Sources within NIA have stated that, based on reliable information, a joint team of NIA and military intelligence arrested Yangte Josaham during a covert operation. Josaham was subsequently taken to Guwahati for further proceedings.

=== Suspects ===
The National Investigation Agency has offered money for the arrest of Maj Gen Absolon Tangkhul, also known as Rockwang Tangkhul or Baba, who was believed to be one of the masterminds behind the massacre. He resided in Dimapur, Nagaland. Another cash reward of Rs 2 lakhs has been announced for any information leading to the arrest of James Kiwang, who was suspected to be involved in the planning of the attack. Kiwang, a Myanmar national settled in Tirap, was identified as a kilonser and a member of the NSCN-IM's civil wing. Both Tangkhul and Kiwang had been residents of Khonsa but went missing after the massacre. Their residences in Dimapur were subjected to a search operation on 5 March, providing additional leads in the investigation.

Furthermore, the (NIA) has extended cash rewards for the apprehension of three other individuals connected to the NSCN-IM. A reward of Rs 3 lakhs has been announced for the arrest of Captain Victor Tangkhul, a resident of Manipur. Lt Col Apem, who served as a commander of the Samsong battalion in Tizit, Nagaland, is also sought by the NIA, with a cash reward of Rs 3 lakhs for any information leading to his arrest. Additionally, a reward of Rs 3 lakhs has been offered for the arrest of Rabi Wangno, who hailed from Dadam in Tirap District.

=== BJP involvement ===
The NIA has also focused its investigative efforts on an MLA contestant from Khonsa West, Phawang Lowang of the BJP, along with 21 other individuals. Lowang, who contested against the late MLA Tirong Aboh in the 2019 elections, is currently under scrutiny. The extent of his involvement is being examined as part of the ongoing investigation process.

== Public reaction ==

=== Public vigil and protests ===

In response to the ambush, a candlelight vigil was organized by the Arunachal Civil Society (ACS) in Itanagar, the state capital, to express solidarity with the bereaved family members of Khonsa West MLA Tirong Aboh and the ten others who lost their lives. The march garnered participation from diverse sections of society, including various student organizations from the state, such as All Tirap, Changlang, Namsai, and Longding Students' Union, as well as Dera Natung Government College Students' Union and Rajiv Gandhi University Students' Union. The event commenced at the Aakashdeep shopping complex in Itanagar, proceeding with participants carrying placards and chanting slogans. The procession culminated at the Tennis Court in Indira Gandhi Park, where it transformed into a large assembly.

=== Political parties and interest organizations ===
Condemning the attack, NPP president and Meghalaya Chief Minister Conrad Sangma urged the intervention of the Prime Minister's Office and Union Home Minister Rajnath Singh in the matter.
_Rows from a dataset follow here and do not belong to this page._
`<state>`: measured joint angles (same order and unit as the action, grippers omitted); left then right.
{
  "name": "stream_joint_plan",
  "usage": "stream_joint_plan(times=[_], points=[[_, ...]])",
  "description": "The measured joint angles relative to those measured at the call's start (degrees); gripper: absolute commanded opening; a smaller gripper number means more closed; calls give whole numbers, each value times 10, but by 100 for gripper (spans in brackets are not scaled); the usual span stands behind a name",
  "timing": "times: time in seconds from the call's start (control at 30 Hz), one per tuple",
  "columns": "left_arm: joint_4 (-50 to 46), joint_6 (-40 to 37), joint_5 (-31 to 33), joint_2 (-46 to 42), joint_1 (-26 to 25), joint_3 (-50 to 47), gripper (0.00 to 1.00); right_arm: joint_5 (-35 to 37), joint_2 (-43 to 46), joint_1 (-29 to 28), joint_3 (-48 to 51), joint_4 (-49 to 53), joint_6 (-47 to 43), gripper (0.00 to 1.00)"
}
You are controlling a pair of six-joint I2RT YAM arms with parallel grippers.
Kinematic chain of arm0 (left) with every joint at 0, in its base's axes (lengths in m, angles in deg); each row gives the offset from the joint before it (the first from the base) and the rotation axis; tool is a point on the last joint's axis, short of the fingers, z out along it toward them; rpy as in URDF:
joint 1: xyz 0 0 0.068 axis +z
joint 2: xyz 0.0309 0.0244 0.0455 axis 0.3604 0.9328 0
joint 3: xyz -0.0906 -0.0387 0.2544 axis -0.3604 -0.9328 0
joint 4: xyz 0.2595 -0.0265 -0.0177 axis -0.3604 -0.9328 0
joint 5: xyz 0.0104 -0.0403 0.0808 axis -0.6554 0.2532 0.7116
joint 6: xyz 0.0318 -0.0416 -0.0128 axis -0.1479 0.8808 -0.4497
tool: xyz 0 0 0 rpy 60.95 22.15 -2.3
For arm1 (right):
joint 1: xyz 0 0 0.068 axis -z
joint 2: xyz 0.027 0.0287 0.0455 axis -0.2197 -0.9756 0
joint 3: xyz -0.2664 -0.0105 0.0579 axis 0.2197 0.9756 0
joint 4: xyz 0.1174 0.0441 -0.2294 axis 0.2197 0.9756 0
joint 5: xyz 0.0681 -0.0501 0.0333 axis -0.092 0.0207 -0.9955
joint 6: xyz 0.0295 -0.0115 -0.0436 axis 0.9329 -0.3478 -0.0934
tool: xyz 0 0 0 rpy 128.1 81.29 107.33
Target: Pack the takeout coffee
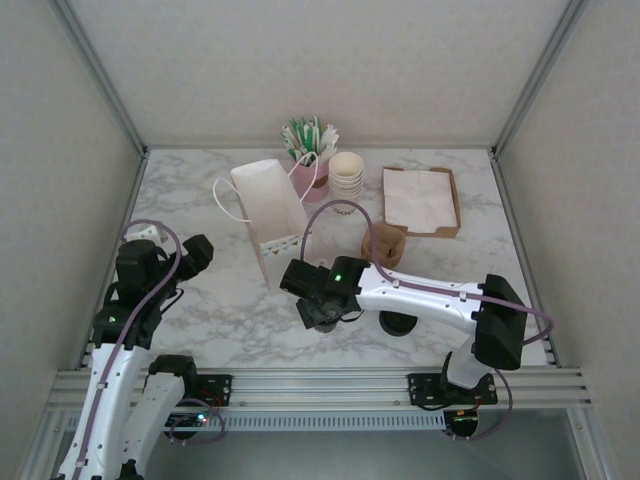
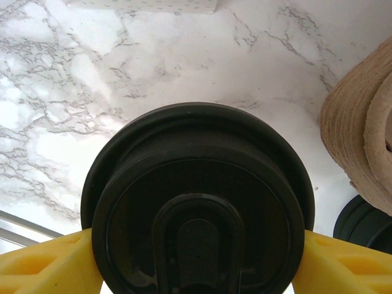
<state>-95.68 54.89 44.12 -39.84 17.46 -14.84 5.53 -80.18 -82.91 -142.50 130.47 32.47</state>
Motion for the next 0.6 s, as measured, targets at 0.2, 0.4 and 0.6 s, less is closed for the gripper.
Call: stream_joint_plan(times=[0.2, 0.4, 0.6], points=[[0, 0, 0, 0, 0, 0, 90, -23, -10, 11, -11, 13, 0, 70], [0, 0, 0, 0, 0, 0, 89, -30, -24, 17, -22, 28, 0, 67], [0, 0, 0, 0, 0, 0, 90, -28, -46, 17, -40, 51, -1, 65]])
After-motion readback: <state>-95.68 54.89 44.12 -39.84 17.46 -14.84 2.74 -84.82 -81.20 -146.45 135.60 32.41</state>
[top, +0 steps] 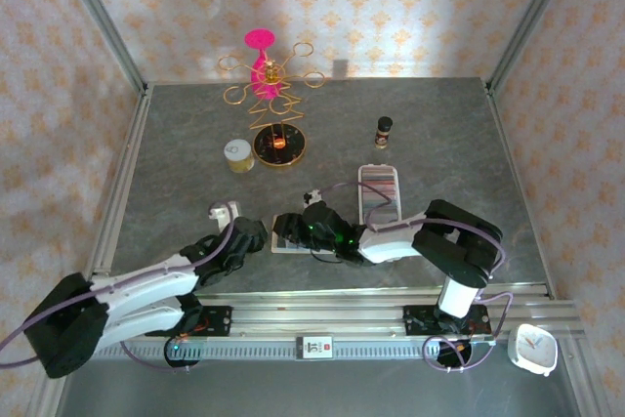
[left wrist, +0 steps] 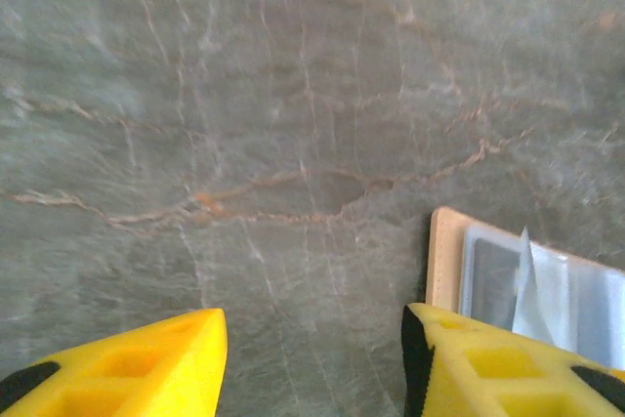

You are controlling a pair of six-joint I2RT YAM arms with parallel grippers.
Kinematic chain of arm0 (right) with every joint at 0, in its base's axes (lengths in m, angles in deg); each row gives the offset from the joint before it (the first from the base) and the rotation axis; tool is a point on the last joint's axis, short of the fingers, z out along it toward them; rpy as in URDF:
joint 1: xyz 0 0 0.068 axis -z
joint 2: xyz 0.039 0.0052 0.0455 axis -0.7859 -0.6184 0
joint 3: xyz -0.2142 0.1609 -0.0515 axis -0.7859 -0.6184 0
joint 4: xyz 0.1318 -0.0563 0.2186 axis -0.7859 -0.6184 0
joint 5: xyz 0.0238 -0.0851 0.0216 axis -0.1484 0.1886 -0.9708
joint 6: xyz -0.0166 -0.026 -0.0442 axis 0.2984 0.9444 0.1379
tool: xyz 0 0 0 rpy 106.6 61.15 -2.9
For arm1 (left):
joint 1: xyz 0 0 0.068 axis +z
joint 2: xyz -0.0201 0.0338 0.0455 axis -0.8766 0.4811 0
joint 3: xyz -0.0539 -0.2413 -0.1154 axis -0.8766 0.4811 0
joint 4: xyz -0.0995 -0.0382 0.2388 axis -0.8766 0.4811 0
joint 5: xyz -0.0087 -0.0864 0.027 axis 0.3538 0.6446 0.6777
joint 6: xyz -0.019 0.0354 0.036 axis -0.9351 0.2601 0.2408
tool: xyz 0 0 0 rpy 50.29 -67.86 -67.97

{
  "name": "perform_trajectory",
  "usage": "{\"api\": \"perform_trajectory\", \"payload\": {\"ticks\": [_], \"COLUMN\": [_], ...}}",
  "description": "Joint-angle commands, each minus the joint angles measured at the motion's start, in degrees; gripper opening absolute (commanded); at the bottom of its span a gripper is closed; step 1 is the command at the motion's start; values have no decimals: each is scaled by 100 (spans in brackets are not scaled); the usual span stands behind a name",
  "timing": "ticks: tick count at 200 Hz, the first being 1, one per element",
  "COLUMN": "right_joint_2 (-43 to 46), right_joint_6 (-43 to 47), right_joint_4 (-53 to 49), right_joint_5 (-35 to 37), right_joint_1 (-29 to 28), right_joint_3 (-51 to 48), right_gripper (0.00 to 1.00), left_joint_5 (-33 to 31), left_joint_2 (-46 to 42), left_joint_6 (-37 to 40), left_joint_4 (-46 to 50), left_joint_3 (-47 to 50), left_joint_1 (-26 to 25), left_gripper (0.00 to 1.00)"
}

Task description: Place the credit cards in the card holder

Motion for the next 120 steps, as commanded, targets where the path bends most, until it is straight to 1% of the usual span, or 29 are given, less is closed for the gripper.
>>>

Leaders from various student organizations and ACS strongly condemned the assassination of MLA Aboh, his son, and the others, denouncing it as a cowardly act. They further urged the government to transfer the case to either the Central Bureau of Investigation (CBI) or the National Investigation Agency (NIA) to expedite the apprehension of the perpetrators.

The All Arunachal Pradesh Students' Union (AAPSU) also voiced their concerns over the incident, labeling it a "political murder." They have called for an NIA inquiry into the matter and are planning candlelight vigils across district headquarters in the state to protest against the killings. Additionally, AAPSU has urged both the state and central governments to demonstrate strong political resolve in resolving the persistent insurgency issue in the Tirap, Changlang, and Longding (TCL) region.